Some providers involve a transfer of data to the United States: Resend (transactional emails), Vercel (edge hosting — data at rest in the US), and Deepgram (voice transcription). These transfers are governed by adherence to the Data Privacy Framework (DPF) for certified providers and by the European Commission's standard contractual clauses (SCC 2021/914).
Data falling under Article 9 of the GDPR (accessibility needs, treated as health data) is never transferred outside the European Union.

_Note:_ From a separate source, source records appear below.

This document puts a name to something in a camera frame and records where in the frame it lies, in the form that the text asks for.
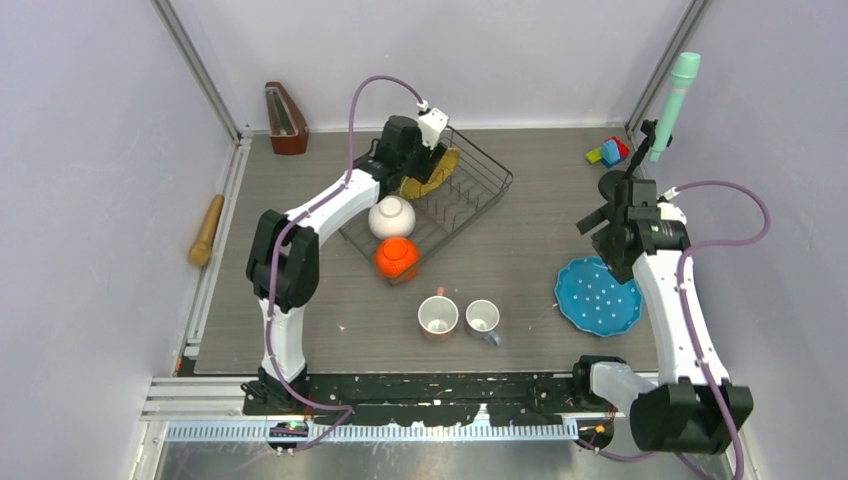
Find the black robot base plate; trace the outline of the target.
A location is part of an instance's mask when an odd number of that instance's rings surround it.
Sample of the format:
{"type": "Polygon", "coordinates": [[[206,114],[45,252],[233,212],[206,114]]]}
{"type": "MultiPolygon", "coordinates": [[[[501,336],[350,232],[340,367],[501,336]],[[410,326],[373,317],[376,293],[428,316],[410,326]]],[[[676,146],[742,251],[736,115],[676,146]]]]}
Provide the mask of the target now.
{"type": "Polygon", "coordinates": [[[303,374],[289,388],[261,373],[241,390],[246,415],[302,415],[325,426],[466,426],[479,414],[498,427],[548,426],[562,414],[617,411],[571,375],[545,372],[303,374]]]}

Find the white bowl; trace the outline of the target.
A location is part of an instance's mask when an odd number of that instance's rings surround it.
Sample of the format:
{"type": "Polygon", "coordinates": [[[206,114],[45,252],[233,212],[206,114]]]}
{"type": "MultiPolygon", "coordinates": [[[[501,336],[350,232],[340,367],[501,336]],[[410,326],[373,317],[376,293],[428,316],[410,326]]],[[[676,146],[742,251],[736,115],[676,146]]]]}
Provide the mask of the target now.
{"type": "Polygon", "coordinates": [[[368,212],[371,233],[380,240],[390,237],[409,237],[416,225],[416,214],[407,200],[389,195],[368,212]]]}

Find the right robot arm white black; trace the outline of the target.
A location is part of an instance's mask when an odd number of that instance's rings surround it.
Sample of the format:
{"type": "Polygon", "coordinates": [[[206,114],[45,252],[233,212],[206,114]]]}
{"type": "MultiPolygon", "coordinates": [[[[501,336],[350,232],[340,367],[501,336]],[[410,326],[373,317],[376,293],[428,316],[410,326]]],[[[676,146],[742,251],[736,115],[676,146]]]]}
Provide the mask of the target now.
{"type": "Polygon", "coordinates": [[[620,284],[635,282],[651,320],[658,358],[652,384],[617,357],[584,355],[571,387],[574,403],[596,410],[606,401],[625,414],[636,446],[646,452],[744,455],[739,430],[753,411],[750,389],[736,385],[711,341],[694,281],[693,256],[709,247],[761,240],[771,217],[763,201],[733,182],[760,208],[754,236],[691,243],[687,218],[672,200],[699,187],[690,182],[657,192],[653,180],[619,179],[605,205],[577,227],[591,235],[604,266],[620,284]]]}

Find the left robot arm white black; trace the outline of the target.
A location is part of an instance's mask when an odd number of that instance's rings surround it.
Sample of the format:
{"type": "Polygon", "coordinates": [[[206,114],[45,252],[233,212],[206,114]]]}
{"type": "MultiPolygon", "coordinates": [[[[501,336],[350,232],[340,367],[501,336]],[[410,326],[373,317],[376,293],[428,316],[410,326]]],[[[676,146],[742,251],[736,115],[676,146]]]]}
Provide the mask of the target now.
{"type": "Polygon", "coordinates": [[[320,283],[323,243],[359,213],[378,204],[405,178],[426,182],[447,152],[441,136],[449,118],[432,109],[416,118],[392,115],[370,150],[305,204],[264,212],[246,266],[263,313],[259,380],[280,412],[298,412],[307,398],[296,380],[305,370],[304,313],[320,283]]]}

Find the black wire dish rack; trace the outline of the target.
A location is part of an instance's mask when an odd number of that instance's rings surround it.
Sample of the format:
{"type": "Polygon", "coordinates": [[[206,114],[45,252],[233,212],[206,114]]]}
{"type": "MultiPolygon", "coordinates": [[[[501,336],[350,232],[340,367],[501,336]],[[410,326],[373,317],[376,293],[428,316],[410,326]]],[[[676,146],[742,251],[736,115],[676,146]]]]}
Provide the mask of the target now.
{"type": "MultiPolygon", "coordinates": [[[[453,174],[434,192],[411,203],[416,225],[409,236],[418,247],[420,267],[449,244],[509,189],[512,172],[473,143],[460,131],[448,127],[440,138],[447,148],[460,150],[460,163],[453,174]]],[[[357,214],[340,233],[376,270],[374,255],[382,242],[368,226],[368,213],[357,214]]]]}

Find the orange bowl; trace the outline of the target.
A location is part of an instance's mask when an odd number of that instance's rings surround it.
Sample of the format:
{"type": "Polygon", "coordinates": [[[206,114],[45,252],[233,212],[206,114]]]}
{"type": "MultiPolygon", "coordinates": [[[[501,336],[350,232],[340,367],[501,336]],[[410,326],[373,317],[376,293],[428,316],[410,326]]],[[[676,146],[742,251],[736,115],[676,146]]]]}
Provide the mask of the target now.
{"type": "Polygon", "coordinates": [[[374,255],[378,275],[397,282],[414,278],[419,272],[420,259],[421,254],[417,245],[405,237],[390,237],[383,240],[374,255]]]}

For processing based on legitimate interest, VivAccess has assessed that this interest does not disproportionately infringe upon users' rights: data is minimized, aggregated where possible, retention periods are limited, and the right to object is guaranteed at any time via rgpd@vivaccess.com.
Cookies
Strictly necessary cookies (no consent required):
| Cookie | Purpose | Duration |
|---|---|---|
| Better-Auth session | User authentication | Session duration |
| staff-session-token | Staff authentication | Event duration |
| NEXT_LOCALE | Interface language | 1 year |
Monitoring tools (legitimate interest, no tracking cookies): Sentry collects a technical session only in the event of an error — all input fields are masked and media are blocked before collection. No third-party analytics cookies (Google Analytics, Mixpanel, etc.) are used.
Data breach notification
In the event of a data breach likely to result in a risk to users' rights and freedoms, VivAccess notifies the CNIL within 72 hours of becoming aware of the incident (Article 33 GDPR). Where the breach is likely to result in a high risk, VivAccess informs the affected users directly without undue delay (Article 34 GDPR).
Your rights
In accordance with applicable regulations, users have the following rights: access, rectification, erasure, restriction of processing, objection, portability (where applicable), and withdrawal of consent at any time where the processing is based on consent. Users may also set out directives regarding the fate of their data after their death.
To exercise their rights, users may contact VivAccess at rgpd@vivaccess.com. Proof of identity may be requested. VivAccess responds within one month, extendable by two months for complex requests (Article 12.3 GDPR).
CNIL contact details
Users have the right to lodge a complaint with the Commission Nationale de l'Informatique et des Libertés (CNIL, the French data protection authority):
CNIL — 3 Place de Fontenoy, TSA 80715, 75334 Paris Cedex 07 — www.cnil.fr/plaintes. VivAccess nevertheless invites users to contact it first at rgpd@vivaccess.com in order to seek an amicable solution.
Data Protection Officer
VivAccess has not appointed a Data Protection Officer, as its activity does not meet the mandatory designation criteria of Article 37 of the GDPR. For any questions: rgpd@vivaccess.com or by post: VivAccess, 140 rue Yves Montand, 29820 Guilers.
Changes
This policy may change to reflect changes to the service, the applicable regulations, or VivAccess practices.
Version history — V1.0 · 21/05/2026 · Initial publication.